# SEATS: Phased Adaptive Token Selection Optimization for Multimodal Large Language Models

> To address the computational overhead issue of multimodal large language models (om-LLMs) when processing dense non-text tokens, researchers propose the SEATS phased adaptive token selection method. By analyzing the block-level decay pattern of inter-layer token dependencies, SEATS achieves training-agnostic efficient inference. When retaining only 10% of audio-visual tokens, it reduces FLOPs by 9.3x while maintaining 96.3% of the performance.

- 板块: [Openclaw Llm](https://www.zingnex.cn/en/forum/board/openclaw-llm)
- 发布时间: 2026-05-19T15:55:16.000Z
- 最近活动: 2026-05-20T02:52:10.134Z
- 热度: 138.1
- 关键词: 全模态大语言模型, token剪枝, 推理效率, 多模态融合, 注意力机制, 训练无关优化, 视觉语言模型
- 页面链接: https://www.zingnex.cn/en/forum/thread/seats-token
- Canonical: https://www.zingnex.cn/forum/thread/seats-token
- Markdown 来源: floors_fallback

---

## Introduction: SEATS—An Efficient Inference Optimization Scheme for Multimodal Large Language Models

Multimodal large language models (om-LLMs) can understand video, audio, and text simultaneously, but they incur huge computational overhead when processing dense non-text tokens. Researchers propose the SEATS phased adaptive token selection method, which achieves training-agnostic efficient inference based on the block-level decay pattern of inter-layer token dependencies.
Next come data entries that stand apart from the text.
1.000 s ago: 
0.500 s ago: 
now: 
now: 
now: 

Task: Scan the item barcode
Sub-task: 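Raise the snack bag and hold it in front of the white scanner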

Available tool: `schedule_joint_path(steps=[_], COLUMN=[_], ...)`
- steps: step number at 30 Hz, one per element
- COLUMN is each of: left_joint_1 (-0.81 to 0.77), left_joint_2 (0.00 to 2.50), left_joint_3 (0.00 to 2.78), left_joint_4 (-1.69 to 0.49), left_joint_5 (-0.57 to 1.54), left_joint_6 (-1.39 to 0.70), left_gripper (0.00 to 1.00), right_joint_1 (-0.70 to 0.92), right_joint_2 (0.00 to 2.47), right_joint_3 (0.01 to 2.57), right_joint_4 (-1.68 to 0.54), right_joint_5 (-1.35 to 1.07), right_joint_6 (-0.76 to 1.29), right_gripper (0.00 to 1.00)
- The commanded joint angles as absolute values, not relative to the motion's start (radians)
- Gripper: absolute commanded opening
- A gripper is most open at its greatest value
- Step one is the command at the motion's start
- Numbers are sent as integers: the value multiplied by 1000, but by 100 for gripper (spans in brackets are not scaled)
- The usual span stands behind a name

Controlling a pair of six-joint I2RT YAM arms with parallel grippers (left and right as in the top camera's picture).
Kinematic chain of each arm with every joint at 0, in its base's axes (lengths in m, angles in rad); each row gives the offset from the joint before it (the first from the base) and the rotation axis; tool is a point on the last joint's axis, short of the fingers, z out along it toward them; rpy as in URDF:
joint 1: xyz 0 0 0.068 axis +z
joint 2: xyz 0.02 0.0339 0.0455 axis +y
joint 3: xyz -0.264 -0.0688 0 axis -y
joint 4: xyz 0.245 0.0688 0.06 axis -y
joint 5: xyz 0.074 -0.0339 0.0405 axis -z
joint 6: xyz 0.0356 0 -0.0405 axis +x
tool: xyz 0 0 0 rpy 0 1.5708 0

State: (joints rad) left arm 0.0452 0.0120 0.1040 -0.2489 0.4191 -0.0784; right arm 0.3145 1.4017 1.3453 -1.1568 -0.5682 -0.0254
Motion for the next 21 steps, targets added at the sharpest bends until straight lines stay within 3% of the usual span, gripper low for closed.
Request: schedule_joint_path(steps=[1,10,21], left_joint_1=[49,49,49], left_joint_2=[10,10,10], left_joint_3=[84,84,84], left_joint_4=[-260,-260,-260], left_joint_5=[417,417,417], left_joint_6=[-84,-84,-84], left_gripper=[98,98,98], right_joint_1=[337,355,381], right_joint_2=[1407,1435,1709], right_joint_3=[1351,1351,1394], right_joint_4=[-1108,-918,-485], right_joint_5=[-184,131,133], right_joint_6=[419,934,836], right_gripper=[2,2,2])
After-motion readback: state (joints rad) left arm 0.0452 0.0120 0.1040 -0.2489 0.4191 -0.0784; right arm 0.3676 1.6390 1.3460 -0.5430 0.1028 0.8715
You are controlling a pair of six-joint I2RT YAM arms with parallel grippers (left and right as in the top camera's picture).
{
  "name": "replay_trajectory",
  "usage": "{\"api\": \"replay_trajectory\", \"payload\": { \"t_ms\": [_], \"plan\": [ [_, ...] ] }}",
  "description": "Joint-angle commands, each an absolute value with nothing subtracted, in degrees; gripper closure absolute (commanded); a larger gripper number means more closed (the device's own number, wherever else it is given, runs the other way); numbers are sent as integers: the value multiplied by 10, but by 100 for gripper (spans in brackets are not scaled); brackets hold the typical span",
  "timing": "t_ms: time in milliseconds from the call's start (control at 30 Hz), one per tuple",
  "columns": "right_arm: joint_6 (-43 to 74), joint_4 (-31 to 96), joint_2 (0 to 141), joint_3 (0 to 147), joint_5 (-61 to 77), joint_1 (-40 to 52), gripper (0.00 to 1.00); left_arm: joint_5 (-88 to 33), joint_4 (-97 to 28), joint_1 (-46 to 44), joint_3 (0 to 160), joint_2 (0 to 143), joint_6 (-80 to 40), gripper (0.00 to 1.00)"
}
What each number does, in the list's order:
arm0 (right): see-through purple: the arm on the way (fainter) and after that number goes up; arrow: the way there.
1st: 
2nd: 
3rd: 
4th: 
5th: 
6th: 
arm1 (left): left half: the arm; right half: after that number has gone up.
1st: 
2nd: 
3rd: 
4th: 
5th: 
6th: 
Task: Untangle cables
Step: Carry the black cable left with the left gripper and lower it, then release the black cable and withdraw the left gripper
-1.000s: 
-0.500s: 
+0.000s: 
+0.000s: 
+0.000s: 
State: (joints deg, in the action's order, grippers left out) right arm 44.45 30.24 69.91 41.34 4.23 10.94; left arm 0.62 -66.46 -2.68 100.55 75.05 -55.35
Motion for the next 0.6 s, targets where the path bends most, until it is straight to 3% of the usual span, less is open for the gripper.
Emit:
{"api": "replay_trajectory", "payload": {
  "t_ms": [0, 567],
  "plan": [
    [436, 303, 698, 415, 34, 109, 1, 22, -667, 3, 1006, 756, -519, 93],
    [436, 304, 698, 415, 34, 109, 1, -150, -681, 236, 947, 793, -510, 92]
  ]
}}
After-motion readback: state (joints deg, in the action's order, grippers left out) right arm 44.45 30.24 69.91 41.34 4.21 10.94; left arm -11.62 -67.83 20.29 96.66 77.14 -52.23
When retaining only 10% of audio-visual tokens, SEATS reduces FLOPs by 9.3x while maintaining 96.3% performance, providing a key optimization for the practical deployment of om-LLMs.
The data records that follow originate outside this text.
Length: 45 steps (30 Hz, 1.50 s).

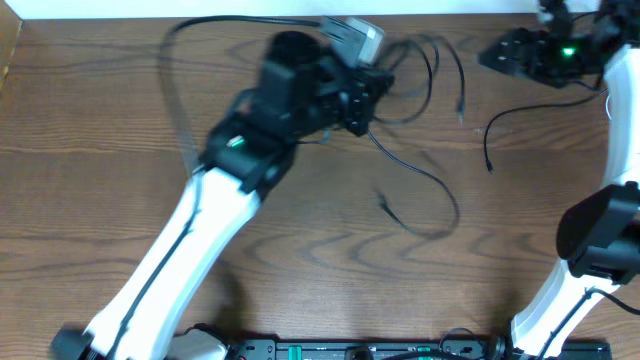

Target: Untangle cables

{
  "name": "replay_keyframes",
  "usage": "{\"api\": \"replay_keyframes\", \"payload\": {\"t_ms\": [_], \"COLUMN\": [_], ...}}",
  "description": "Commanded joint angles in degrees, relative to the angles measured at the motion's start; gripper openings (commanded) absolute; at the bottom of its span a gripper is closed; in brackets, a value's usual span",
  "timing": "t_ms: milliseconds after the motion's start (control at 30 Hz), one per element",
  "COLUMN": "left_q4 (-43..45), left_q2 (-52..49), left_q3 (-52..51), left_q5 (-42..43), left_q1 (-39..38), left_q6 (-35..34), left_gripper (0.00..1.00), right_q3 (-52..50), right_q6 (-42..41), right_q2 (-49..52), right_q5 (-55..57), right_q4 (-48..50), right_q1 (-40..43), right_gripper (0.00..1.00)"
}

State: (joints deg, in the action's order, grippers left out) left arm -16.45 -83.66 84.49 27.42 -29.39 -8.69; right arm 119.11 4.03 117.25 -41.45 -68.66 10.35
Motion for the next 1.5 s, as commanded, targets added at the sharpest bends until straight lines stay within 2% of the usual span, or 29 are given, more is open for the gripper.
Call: {"api": "replay_keyframes", "payload": {"t_ms": [0,200,567,700,800,967,1067,1133,1267,1467], "left_q4": [-0.6,1.6,5.2,5.0,5.0,8.3,12.2,14.2,15.9,16.0], "left_q2": [1.4,2.0,2.0,2.0,2.0,2.3,3.8,5.5,9.6,14.7], "left_q3": [-0.4,-0.4,-0.4,-0.4,-0.4,-0.4,-0.2,0.1,1.2,1.8], "left_q5": [3.3,7.2,7.6,8.2,8.2,9.7,9.4,9.4,9.0,9.0], "left_q1": [1.9,5.4,8.1,8.1,8.1,8.1,9.4,11.5,18.6,27.8], "left_q6": [-4.9,-9.9,-13.1,-13.1,-13.1,-13.3,-13.5,-13.5,-15.8,-18.4], "left_gripper": [0.07,0.08,0.07,0.07,0.07,0.07,0.07,0.08,0.07,0.07], "right_q3": [-0.4,-0.4,-0.4,-0.4,-0.4,-0.4,-0.4,-0.4,-0.4,-0.4], "right_q6": [2.1,4.0,3.6,-3.2,-10.6,-21.7,-26.2,-27.9,-28.4,-27.2], "right_q2": [-1.9,-1.9,-1.9,-1.9,-1.9,-1.8,-1.8,-1.8,-1.8,-1.8], "right_q5": [-12.7,-23.3,-22.6,-21.2,-14.1,15.4,33.2,40.8,48.9,49.4], "right_q4": [2.4,7.5,8.7,13.7,17.0,13.8,10.1,8.1,5.2,2.3], "right_q1": [-3.5,-7.7,-14.3,-17.2,-19.2,-23.8,-24.9,-24.4,-20.7,-14.3], "right_gripper": [0.99,0.99,0.99,0.99,0.99,0.95,0.97,0.98,0.99,0.98]}}
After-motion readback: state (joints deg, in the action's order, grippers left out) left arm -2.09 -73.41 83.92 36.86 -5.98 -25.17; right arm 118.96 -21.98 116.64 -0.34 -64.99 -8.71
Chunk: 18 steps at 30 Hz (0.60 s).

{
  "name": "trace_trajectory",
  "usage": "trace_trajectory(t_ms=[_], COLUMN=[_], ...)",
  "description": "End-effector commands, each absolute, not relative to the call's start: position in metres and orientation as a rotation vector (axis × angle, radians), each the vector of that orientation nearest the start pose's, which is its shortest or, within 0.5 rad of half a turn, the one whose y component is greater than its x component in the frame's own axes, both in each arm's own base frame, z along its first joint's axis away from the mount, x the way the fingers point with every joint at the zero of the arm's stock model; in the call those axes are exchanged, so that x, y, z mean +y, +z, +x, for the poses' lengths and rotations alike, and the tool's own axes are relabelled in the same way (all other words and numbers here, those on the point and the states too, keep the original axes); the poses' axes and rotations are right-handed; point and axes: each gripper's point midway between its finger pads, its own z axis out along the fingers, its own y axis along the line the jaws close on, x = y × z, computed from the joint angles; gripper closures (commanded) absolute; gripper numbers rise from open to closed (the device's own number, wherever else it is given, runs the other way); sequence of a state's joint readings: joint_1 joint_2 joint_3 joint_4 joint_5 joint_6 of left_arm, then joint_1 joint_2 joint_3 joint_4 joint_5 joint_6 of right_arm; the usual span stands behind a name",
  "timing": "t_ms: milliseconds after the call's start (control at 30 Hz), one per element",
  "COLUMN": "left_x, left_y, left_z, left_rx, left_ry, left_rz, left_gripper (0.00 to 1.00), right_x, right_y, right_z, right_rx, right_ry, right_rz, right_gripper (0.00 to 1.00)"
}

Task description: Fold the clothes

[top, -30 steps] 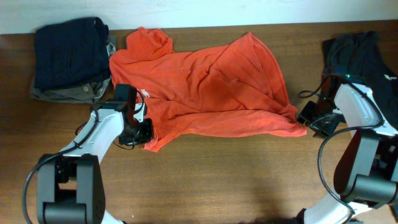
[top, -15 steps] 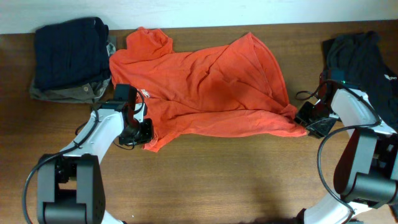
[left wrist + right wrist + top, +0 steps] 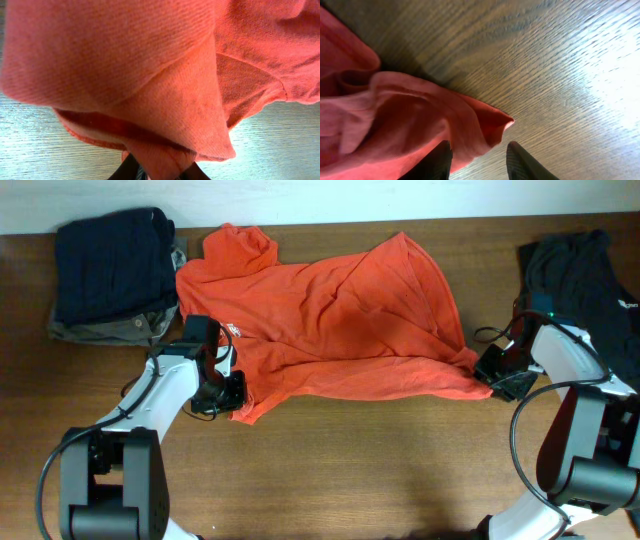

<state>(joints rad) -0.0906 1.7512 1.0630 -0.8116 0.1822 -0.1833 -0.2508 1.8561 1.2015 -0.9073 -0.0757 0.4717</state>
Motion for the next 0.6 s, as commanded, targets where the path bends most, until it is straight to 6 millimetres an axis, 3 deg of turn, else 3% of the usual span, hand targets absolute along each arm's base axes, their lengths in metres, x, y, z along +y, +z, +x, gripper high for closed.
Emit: trace_trajectory(t_ms=[0,200,267,400,567], left_x=[-0.058,-0.058,-0.058,-0.058,-0.056], left_y=[0.019,0.019,0.019,0.02,0.025], left_z=[0.305,0.305,0.304,0.297,0.282], left_rx=[3.093,3.093,3.095,3.122,3.175], left_ry=[-0.282,-0.282,-0.283,-0.283,-0.277], left_rz=[-0.127,-0.127,-0.128,-0.145,-0.16], left_gripper=[0.82,0.83,0.99,0.99,0.99], right_x=[-0.068,-0.069,-0.069,-0.068,-0.068], right_y=[0.014,0.014,0.014,0.022,0.033], right_z=[0.315,0.316,0.317,0.316,0.313], right_rx=[2.945,2.94,2.941,2.955,2.973], right_ry=[0.104,0.104,0.105,0.102,0.098], right_rz=[1.125,1.123,1.123,1.13,1.137], right_gripper=[0.61,0.79,0.85,0.96,0.96])
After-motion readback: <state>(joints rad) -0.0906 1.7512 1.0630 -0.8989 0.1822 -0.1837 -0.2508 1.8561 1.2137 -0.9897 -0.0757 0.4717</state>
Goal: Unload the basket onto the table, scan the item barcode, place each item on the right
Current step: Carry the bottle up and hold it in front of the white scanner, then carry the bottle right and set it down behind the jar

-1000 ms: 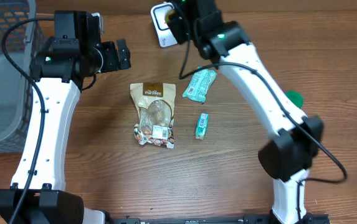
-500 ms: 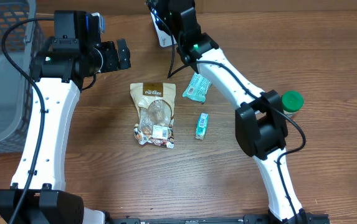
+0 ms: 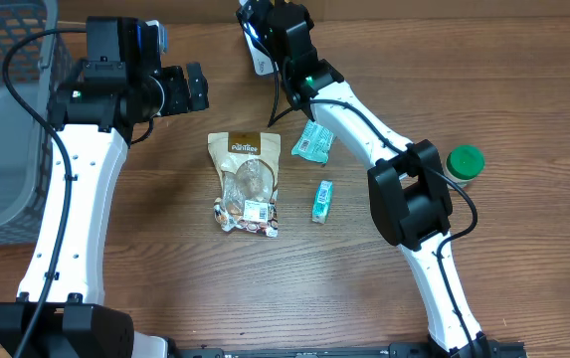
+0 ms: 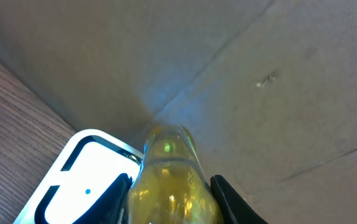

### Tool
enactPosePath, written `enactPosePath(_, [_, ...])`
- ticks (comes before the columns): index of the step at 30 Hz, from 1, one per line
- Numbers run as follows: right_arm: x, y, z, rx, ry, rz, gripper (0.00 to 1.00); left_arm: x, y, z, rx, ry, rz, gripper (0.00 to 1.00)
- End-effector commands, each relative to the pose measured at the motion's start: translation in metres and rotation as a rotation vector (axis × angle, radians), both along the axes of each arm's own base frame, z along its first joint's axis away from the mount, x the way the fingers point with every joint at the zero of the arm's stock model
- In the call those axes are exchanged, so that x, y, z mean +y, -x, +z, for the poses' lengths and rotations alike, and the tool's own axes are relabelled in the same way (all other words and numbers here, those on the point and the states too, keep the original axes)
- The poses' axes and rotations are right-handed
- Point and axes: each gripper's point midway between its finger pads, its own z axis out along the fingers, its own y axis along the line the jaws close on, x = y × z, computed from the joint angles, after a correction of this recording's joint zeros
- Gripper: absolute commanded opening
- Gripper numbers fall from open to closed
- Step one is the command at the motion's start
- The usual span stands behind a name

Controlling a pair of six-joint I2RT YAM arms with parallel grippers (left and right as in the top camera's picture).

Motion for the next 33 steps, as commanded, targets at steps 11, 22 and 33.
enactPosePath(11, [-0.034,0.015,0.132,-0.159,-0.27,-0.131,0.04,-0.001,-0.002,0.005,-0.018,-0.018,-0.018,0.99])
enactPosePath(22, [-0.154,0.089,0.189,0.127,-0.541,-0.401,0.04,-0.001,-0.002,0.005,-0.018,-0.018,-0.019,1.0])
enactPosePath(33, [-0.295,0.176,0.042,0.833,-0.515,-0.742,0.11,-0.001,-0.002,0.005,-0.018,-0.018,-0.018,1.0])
## Computational Dilemma of Multimodal Large Language Models

om-LLMs encode video and audio into time-series tokens and interleave them with text inputs to achieve deep fusion, but this brings computational challenges: the number of tokens for a 10-second video (30fps) plus audio and text can reach thousands, making the computation and memory usage unbearable when processed through dozens of Transformer layers. Existing token pruning methods have limitations: visual centrism (ignoring the uniqueness of audio), static strategies (unable to adapt to inter-layer dynamics), and neglect of the evolutionary laws of cross-modal fusion.
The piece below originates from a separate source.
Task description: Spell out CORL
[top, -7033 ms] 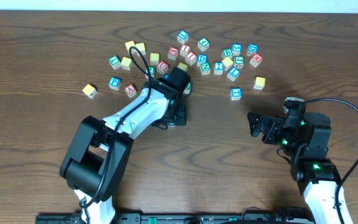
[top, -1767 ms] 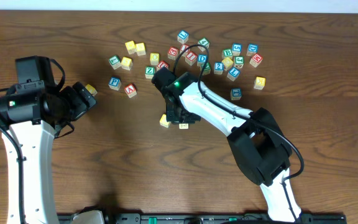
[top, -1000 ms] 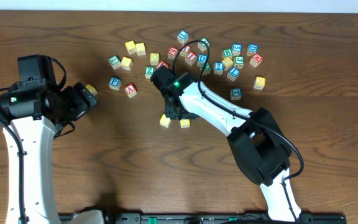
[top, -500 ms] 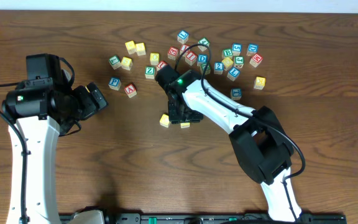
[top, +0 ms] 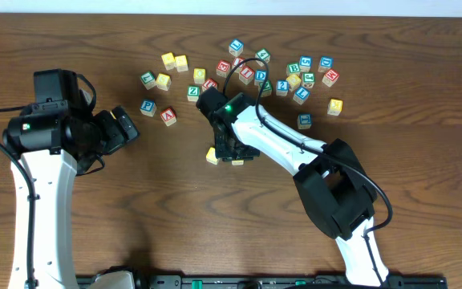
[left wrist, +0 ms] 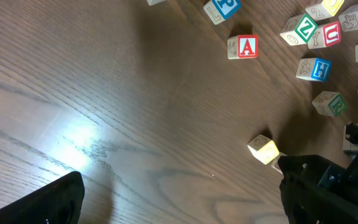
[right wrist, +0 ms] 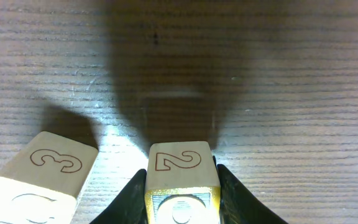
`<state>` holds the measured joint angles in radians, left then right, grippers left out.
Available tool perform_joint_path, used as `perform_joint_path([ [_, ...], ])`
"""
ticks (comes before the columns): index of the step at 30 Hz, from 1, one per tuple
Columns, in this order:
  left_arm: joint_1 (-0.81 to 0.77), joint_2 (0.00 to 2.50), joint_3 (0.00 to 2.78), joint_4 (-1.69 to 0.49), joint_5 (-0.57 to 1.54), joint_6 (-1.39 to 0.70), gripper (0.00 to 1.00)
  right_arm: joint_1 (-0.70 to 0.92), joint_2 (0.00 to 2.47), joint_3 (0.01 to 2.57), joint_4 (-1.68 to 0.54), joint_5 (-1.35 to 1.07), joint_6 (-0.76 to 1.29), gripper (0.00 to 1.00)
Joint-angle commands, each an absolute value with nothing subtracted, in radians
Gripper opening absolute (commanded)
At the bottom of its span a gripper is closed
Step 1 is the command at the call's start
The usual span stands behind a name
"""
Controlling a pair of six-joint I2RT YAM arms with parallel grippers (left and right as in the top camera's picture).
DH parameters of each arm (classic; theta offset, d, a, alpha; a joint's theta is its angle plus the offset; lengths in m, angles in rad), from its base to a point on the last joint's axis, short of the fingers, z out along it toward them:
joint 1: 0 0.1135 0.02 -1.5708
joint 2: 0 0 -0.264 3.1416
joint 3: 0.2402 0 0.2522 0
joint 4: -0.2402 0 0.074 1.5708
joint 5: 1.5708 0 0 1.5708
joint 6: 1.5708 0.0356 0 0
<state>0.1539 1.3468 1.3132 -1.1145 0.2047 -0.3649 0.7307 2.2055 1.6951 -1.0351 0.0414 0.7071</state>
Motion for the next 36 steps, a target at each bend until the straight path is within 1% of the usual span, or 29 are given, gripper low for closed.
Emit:
perform_joint_path([
  [1, 0.152, 1.353, 1.305, -1.114, 0.21, -0.352, 0.99, 0.725, 2.206, 1.705, -1.036, 0.062, 0.724, 0.32],
  [2, 0.152, 1.353, 1.305, -1.114, 0.21, -0.352, 0.99, 0.725, 2.206, 1.705, -1.036, 0.062, 0.716, 0.47],
  [8, 0.151, 1.353, 1.301, -1.114, 0.21, -0.352, 0.99, 0.723, 2.203, 1.718, -1.045, 0.061, 0.7, 0.72],
  [14, 0.151, 1.353, 1.28, -1.114, 0.21, -0.351, 0.99, 0.692, 2.203, 1.825, -1.135, 0.062, 0.663, 0.77],
  [20, 0.116, 1.353, 1.279, -1.097, 0.21, -0.321, 0.99, 0.631, 2.203, 2.035, -1.3, 0.076, 0.583, 0.82],
  [22, 0.068, 1.361, 1.272, -1.065, 0.21, -0.297, 0.99, 0.598, 2.203, 2.136, -1.357, 0.076, 0.527, 0.87],
  [25, -0.014, 1.412, 1.261, -1.045, 0.21, -0.286, 0.99, 0.514, 2.203, 2.314, -1.443, 0.077, 0.41, 0.99],
  [29, -0.138, 1.559, 1.261, -1.024, 0.21, -0.224, 0.99, 0.413, 2.203, 2.409, -1.479, 0.077, 0.269, 0.99],
  [31, -0.178, 1.612, 1.261, -1.007, 0.21, -0.21, 0.99, 0.376, 2.203, 2.408, -1.48, 0.078, 0.211, 0.99],
  [36, -0.305, 1.773, 1.261, -0.872, 0.209, -0.145, 0.99, 0.248, 2.203, 2.408, -1.484, 0.096, 0.193, 0.99],
])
## Theoretical Basis of SEATS: Block-Level Decay Pattern of Inter-Layer Dependencies

Researchers found that the inter-layer dependencies of visual and audio tokens in om-LLMs exhibit a block-level pattern and decay with depth: more tokens need to be retained in shallow layers to support cross-modal alignment; in middle layers, modal information is gradually fused, so redundant tokens can be removed; after cross-modal fusion is completed in deep layers, most non-text tokens can be discarded. This provides a theoretical basis for dynamically adjusting the token retention strategy (conservative in shallow layers, progressive in middle layers, and aggressive in deep layers).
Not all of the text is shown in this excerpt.